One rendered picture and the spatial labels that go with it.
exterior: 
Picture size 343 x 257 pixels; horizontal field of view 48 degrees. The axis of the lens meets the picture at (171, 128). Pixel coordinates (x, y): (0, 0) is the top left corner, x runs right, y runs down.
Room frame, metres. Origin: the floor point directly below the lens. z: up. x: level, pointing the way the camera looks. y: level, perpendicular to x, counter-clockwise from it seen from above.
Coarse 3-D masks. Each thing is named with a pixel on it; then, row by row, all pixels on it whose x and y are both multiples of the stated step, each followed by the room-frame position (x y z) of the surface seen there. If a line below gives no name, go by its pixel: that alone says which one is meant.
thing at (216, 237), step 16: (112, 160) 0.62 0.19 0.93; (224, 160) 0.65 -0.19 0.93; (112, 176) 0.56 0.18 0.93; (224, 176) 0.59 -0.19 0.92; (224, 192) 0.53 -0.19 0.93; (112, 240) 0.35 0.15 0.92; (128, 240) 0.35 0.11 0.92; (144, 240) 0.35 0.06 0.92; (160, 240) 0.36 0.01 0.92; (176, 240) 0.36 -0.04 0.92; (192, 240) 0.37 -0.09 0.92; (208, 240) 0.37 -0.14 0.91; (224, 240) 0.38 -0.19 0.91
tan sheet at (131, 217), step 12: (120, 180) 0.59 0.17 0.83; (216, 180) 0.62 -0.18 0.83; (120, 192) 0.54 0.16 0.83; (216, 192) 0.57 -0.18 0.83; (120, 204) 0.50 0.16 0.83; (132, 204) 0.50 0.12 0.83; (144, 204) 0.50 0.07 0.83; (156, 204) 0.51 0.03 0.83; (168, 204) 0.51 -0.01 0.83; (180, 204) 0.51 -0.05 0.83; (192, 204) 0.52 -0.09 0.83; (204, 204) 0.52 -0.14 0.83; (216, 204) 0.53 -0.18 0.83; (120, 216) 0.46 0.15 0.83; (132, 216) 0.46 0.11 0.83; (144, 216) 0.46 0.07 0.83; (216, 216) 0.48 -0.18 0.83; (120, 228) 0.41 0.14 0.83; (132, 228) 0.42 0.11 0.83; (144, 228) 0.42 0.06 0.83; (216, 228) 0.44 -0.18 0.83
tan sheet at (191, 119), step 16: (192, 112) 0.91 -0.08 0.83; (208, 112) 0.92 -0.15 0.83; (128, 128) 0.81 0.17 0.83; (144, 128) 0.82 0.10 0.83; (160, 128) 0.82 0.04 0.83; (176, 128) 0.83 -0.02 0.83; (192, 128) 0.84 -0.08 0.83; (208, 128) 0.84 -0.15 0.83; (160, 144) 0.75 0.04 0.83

- - -

» **EXERCISE DIRECTIONS**
Please repeat each entry. Keep every word the same.

» **RESULT OF THIS TASK**
One rendered picture and the spatial labels that go with it.
exterior: 
Picture size 343 x 257 pixels; horizontal field of view 48 degrees. The axis of the lens meets the picture at (171, 128). Pixel coordinates (x, y): (0, 0) is the top left corner, x runs right, y runs down.
Room frame, metres. Origin: the floor point directly below the lens. z: up. x: level, pointing the way the camera looks. y: level, perpendicular to x, counter-clockwise from it seen from above.
Coarse 3-D masks. Each thing is named with a pixel on it; then, row by row, all pixels on it whose x and y are both multiples of the stated step, each followed by the room-frame position (x y z) of the surface seen there. If a line below gives no name, go by its pixel: that alone says which one is meant.
thing at (216, 237), step 16: (112, 160) 0.62 0.19 0.93; (224, 160) 0.65 -0.19 0.93; (112, 176) 0.56 0.18 0.93; (224, 176) 0.59 -0.19 0.92; (224, 192) 0.53 -0.19 0.93; (112, 240) 0.35 0.15 0.92; (128, 240) 0.35 0.11 0.92; (144, 240) 0.35 0.06 0.92; (160, 240) 0.36 0.01 0.92; (176, 240) 0.36 -0.04 0.92; (192, 240) 0.37 -0.09 0.92; (208, 240) 0.37 -0.14 0.91; (224, 240) 0.38 -0.19 0.91
tan sheet at (131, 217), step 12: (120, 180) 0.59 0.17 0.83; (216, 180) 0.62 -0.18 0.83; (120, 192) 0.54 0.16 0.83; (216, 192) 0.57 -0.18 0.83; (120, 204) 0.50 0.16 0.83; (132, 204) 0.50 0.12 0.83; (144, 204) 0.50 0.07 0.83; (156, 204) 0.51 0.03 0.83; (168, 204) 0.51 -0.01 0.83; (180, 204) 0.51 -0.05 0.83; (192, 204) 0.52 -0.09 0.83; (204, 204) 0.52 -0.14 0.83; (216, 204) 0.53 -0.18 0.83; (120, 216) 0.46 0.15 0.83; (132, 216) 0.46 0.11 0.83; (144, 216) 0.46 0.07 0.83; (216, 216) 0.48 -0.18 0.83; (120, 228) 0.41 0.14 0.83; (132, 228) 0.42 0.11 0.83; (144, 228) 0.42 0.06 0.83; (216, 228) 0.44 -0.18 0.83
tan sheet at (191, 119), step 16: (192, 112) 0.91 -0.08 0.83; (208, 112) 0.92 -0.15 0.83; (128, 128) 0.81 0.17 0.83; (144, 128) 0.82 0.10 0.83; (160, 128) 0.82 0.04 0.83; (176, 128) 0.83 -0.02 0.83; (192, 128) 0.84 -0.08 0.83; (208, 128) 0.84 -0.15 0.83; (160, 144) 0.75 0.04 0.83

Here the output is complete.